4. Forget “set and forget.” It’s extremely tempting to pilot media agreements over the course of 12 months. There’s a security blanket in knowing you have a content platform when you need it. However, whenever possible, it’s best to prioritize flexibility. With as many channels as you’re expected to master, it’s not a solid strategy to tie up spend and time in wasted media. Occasionally the static content proves to be more work for your marketing team and results in flat or boring messaging. By July you’ll wish you had flexibility to take advantage of a project or medium late next year. Trust your creative muscle to operate in the moment, rather than your perfect prognostication.

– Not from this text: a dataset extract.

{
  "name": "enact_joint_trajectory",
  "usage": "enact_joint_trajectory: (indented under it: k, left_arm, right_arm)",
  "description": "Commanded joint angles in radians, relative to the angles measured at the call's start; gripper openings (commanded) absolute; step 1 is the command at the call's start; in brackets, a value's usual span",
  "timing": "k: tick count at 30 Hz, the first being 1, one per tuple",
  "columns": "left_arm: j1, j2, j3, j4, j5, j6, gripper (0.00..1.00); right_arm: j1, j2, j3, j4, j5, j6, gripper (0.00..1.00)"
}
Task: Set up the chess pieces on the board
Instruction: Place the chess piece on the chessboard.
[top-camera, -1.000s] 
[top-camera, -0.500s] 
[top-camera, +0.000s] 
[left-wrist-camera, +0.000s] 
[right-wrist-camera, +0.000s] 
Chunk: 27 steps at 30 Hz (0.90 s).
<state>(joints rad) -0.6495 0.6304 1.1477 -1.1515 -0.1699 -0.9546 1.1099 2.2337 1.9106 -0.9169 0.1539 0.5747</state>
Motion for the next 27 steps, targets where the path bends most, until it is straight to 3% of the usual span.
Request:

5. Know your magic. Let your light shine. Keep as much tactics, design, productional art and writing in-house as much as possible. Demonstrate that open market cost to your finance team. Even if you have an agency of record that you trust, you’d be wise to develop skill sets in-house that supplement their creative horsepower or digital marketing expertise. This can help you forge a true partnership with your agency, or to pick and choose based on agency expertise, and most importantly, to bring in the right agency or creative partner when you really have a challenge in front of you. And you’ll have the flexibility to pay!

6. Budget from the ground up. Different banks budget in different ways. For some, it’s a percentage of assets. For others, it’s napkin math. For still others, it’s random. If you’re doing your homework, and consulting with region leaders and division leaders, you’ll have the ability to mirror a ground-up budget that reasonably ties expenses to the strategic plan. Perhaps you’re opening a new LPO in a metro center. Perhaps you’re converting an online banking vendor. Your budget should reflect this. The budgeting process is also a chance to jump start certain projects. If you’re ahead of the game in August, go ahead and start that brand standards project, or your local sponsorship. Don’t overlook the opportunity to pack 18 months of planning into a 12-month document. Again, that gives you the flexibility to take on more projects later.

7. You don’t know everything. You may be a beginning marketer, you may be seasoned, but you’ll do best to be honest and straightforward. Don’t shy away from what you don’t know, and become comfortable in that chaos. Marketers build relationships by asking questions, of your CFO, of your CEO, of lenders, of presidents, of managers. Credibility suffers when you haven’t done the work to educate on key performance indicators, messaging, or the creative process. Likewise, your product suffers when you fail to ask questions as homework. The ability to learn from your clients allows you to serve them, share success, and deliver a winning, living budget for your brand.

John Hanley, CFMP, is SVP and senior director of marketing for Equity Bank in Kansas City, Missouri.